Si sistemò il colletto della camicia guardando la sua immagine riflessa nello specchio, no, era decisamente troppo formale così. Sbottonò i primi tre bottoni a partire dall'alto e fissò la parte del suo sterno che rimaneva scoperta. Forse era troppo provocante (il solo fatto che si trovasse “provocante” era di per sé piuttosto ridicolo, ma non se ne rendeva conto davvero), concluse cercando di sistemare di nuovo il collo della camicia. Tutto sommato però quel paio di jeans gli stava proprio bene, era stata un'ottima idea andare a comprare qualche vestito nuovo a posta per l'occasione, si chinò in avanti e sistemò meticolosamente l'orlo dei pantaloni, per poi rialzarsi in piedi e rifissare la sua immagine riflessa.
Era proprio un figo.
Aveva deciso di usare il suo solito profumo per non destabilizzare il suo partner dal momento che era profondamente convinto che anche l'odore facesse parte dei motivi per i quali le persone si attraggono e, cambiare fragranza proprio nell'occasione del primo appuntamento ufficiale, era una mossa da idioti.

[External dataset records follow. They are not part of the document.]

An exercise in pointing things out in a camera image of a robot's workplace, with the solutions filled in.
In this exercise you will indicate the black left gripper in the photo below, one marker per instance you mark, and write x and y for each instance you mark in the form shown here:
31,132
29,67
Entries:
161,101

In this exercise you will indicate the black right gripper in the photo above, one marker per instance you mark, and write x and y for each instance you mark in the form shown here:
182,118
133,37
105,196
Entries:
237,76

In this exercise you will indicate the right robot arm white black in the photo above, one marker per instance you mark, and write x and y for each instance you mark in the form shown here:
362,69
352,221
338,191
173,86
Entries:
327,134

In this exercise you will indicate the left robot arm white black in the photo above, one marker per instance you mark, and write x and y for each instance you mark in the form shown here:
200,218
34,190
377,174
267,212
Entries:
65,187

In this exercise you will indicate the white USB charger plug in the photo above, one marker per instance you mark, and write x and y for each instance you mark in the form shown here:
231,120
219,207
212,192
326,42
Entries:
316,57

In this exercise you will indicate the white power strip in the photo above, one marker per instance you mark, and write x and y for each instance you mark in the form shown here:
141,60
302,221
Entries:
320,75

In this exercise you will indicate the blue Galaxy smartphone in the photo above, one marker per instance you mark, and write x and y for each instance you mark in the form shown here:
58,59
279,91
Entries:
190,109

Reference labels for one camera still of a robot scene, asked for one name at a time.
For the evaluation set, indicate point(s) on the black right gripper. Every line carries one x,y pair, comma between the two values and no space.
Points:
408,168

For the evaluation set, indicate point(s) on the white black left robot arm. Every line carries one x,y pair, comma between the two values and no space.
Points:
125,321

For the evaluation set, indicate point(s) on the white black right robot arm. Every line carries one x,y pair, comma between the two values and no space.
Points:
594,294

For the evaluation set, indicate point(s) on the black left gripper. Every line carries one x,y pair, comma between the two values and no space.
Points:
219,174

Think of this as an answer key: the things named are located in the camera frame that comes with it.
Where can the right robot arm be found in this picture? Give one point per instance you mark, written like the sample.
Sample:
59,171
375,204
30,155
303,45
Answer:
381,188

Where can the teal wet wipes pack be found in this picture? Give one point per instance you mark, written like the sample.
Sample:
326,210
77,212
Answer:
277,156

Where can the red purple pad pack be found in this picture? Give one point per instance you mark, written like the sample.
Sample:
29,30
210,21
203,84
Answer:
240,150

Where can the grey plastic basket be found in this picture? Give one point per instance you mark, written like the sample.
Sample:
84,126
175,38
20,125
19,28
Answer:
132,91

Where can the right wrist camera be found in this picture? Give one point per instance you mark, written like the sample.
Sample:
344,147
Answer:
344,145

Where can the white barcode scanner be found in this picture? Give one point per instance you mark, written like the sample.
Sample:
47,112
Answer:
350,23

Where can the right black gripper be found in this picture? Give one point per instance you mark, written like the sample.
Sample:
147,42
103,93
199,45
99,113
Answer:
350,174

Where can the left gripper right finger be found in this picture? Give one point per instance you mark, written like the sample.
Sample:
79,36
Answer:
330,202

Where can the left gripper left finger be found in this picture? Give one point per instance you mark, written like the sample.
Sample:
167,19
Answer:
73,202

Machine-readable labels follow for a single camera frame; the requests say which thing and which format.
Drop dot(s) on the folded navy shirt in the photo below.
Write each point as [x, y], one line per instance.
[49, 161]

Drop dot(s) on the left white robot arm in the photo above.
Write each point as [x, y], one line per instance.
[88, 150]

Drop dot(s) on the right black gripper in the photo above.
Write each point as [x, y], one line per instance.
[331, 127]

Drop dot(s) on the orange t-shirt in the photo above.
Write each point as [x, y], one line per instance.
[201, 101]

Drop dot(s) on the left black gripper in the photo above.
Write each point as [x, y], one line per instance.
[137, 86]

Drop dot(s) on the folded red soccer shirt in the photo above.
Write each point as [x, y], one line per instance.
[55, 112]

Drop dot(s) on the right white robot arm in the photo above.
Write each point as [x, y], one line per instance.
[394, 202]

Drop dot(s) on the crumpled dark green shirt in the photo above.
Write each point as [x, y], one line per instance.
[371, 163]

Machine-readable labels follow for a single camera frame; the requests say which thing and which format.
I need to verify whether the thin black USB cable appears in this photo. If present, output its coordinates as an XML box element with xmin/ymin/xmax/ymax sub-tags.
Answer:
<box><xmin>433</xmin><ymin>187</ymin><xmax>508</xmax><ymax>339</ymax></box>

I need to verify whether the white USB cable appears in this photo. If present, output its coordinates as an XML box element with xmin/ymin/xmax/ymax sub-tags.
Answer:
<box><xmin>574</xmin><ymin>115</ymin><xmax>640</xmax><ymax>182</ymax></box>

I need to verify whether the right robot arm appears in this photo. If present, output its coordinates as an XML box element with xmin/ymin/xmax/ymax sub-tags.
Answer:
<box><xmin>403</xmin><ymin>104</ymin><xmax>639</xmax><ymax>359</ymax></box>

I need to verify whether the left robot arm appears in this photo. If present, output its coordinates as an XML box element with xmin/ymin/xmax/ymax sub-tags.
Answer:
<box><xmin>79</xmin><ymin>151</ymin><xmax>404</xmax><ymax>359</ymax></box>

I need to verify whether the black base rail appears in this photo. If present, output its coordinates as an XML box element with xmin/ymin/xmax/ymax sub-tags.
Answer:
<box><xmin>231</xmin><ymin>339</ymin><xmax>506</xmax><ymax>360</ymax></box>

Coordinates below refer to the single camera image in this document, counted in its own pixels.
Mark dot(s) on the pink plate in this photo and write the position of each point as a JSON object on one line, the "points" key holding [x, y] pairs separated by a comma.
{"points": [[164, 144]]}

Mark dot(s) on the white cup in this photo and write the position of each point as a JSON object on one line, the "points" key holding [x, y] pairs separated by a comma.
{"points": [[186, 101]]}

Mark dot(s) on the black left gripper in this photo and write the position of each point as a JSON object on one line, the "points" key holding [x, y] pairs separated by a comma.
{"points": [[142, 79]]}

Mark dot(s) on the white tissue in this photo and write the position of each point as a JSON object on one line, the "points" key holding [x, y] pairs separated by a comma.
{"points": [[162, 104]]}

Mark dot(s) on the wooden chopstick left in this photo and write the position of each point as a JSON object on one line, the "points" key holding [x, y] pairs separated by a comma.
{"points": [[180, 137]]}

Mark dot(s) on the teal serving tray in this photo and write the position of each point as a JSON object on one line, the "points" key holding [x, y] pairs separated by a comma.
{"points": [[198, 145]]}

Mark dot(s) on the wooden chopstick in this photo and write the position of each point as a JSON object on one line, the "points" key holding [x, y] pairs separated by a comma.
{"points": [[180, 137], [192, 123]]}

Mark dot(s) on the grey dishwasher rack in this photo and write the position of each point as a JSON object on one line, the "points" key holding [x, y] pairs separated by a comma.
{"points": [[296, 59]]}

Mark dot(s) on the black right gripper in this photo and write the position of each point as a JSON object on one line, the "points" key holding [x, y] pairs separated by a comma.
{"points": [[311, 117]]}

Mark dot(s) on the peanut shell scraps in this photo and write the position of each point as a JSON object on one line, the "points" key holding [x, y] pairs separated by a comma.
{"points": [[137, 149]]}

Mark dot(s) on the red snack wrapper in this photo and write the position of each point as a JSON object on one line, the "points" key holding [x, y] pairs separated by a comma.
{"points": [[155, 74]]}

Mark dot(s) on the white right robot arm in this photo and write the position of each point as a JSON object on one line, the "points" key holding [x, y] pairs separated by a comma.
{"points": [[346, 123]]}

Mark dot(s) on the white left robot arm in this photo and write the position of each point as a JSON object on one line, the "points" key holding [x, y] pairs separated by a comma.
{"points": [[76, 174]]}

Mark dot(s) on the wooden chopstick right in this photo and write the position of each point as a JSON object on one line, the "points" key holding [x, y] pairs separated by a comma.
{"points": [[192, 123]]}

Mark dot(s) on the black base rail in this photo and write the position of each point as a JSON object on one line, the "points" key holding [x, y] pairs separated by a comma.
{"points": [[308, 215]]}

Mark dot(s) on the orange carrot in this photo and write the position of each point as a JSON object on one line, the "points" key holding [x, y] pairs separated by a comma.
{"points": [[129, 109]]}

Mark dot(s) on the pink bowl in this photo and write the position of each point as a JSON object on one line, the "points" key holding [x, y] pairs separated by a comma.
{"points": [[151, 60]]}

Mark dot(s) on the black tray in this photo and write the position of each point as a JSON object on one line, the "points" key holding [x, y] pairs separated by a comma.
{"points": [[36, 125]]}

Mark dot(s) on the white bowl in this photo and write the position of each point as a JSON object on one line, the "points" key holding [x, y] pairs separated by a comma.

Si passò le mani piene di gel tra i capelli un paio di volte fino a quando non si ritenne soddisfatto e quando dopo averle lavate le asciugò, notò che stavano sudando in modo esagerato, un po' come gli capitava prima delle partite. Eppure non si sentiva affatto nervoso, anche se probabilmente aveva solo sublimato il suo livello medio di nervosismo ed era già entrato in quella fase di tensione nella quale non ci si rende pienamente conto delle proprie sensazioni.
«Bokuto, caro, sei in ritardo – la madre del ragazzo raggiunse il figlio fermandosi all'ingresso della sua stanza, lo guardò per una manciata di secondi, prima di portarsi una mano davanti alla bocca mentre gli occhi le si riempivano di lacrime di commozione – oh! Quanto è bello il mio ragazzone!»
Bokuto si voltò in direzione della madre con aria scocciata:
«Mamma, non c'è motivo di mettersi a piangere»
«Tesoro, tesoro, tu non capisci! Il mio bambino che esce per la prima volta con una ragazza! Sono così emozionata! Non vedo l'ora di conoscerla, non mi parli mai di certe cose, dovresti rendermi più partecipe».
Bokuto le rivolse un mezzo sorriso imbarazzato, non riusciva neanche ad immaginarsi mentre presentava la “quasi-sua ragazza” alla madre, ma supponeva che prima o poi gli sarebbe toccato farlo, se le cose fossero funzionate.
C'era una serie infinita di ragioni per le quali Bokuto sarebbe stato orgoglioso di presentare a sua madre la persona che stava frequentando: in primo luogo, riteneva fermamente che fosse fisicamente bellissima. Rimaneva sempre affascinato dai suoi capelli corti e spettinati, che non riuscivano a stare in ordine neanche quando erano appesantiti dall'acqua o dal sudore, poi c'erano i suoi occhi, che gli conferivano sempre un'aria seriosa, anche quando non c'era alcuna ragione per essere seri.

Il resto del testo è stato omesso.